§ **EXERCISE AIM**: In the listing below, count every line that contains "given". Give nothing but the number.

########

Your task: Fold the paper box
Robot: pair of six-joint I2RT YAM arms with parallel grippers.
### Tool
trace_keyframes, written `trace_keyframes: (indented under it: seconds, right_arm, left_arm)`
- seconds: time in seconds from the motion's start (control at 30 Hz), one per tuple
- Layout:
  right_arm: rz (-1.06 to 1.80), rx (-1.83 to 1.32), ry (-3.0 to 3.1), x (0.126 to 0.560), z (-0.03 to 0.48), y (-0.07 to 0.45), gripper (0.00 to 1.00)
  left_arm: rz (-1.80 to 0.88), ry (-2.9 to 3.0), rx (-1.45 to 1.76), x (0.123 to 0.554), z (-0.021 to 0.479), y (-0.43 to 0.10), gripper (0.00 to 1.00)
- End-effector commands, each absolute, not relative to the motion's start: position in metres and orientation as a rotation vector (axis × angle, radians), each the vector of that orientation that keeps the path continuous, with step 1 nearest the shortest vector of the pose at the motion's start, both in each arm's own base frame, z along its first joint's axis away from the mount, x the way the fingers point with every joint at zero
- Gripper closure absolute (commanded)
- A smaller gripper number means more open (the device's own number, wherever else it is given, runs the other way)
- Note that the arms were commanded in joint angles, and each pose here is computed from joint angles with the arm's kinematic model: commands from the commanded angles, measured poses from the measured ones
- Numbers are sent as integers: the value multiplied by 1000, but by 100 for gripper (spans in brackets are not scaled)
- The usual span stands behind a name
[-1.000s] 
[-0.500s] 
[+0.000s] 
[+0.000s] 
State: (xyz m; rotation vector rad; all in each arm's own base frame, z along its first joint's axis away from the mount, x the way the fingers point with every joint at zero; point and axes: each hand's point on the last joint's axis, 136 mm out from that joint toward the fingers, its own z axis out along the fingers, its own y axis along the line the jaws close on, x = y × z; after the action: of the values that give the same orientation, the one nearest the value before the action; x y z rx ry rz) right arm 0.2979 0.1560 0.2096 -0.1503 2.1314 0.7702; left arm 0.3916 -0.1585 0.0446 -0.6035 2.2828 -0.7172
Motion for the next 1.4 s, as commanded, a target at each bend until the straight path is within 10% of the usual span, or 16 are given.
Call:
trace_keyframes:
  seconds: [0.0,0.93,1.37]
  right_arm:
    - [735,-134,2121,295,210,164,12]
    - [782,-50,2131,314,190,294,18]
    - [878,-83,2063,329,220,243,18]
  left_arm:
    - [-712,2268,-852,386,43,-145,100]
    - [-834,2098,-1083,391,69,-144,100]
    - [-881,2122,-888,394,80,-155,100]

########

§ **SOLUTION**: 2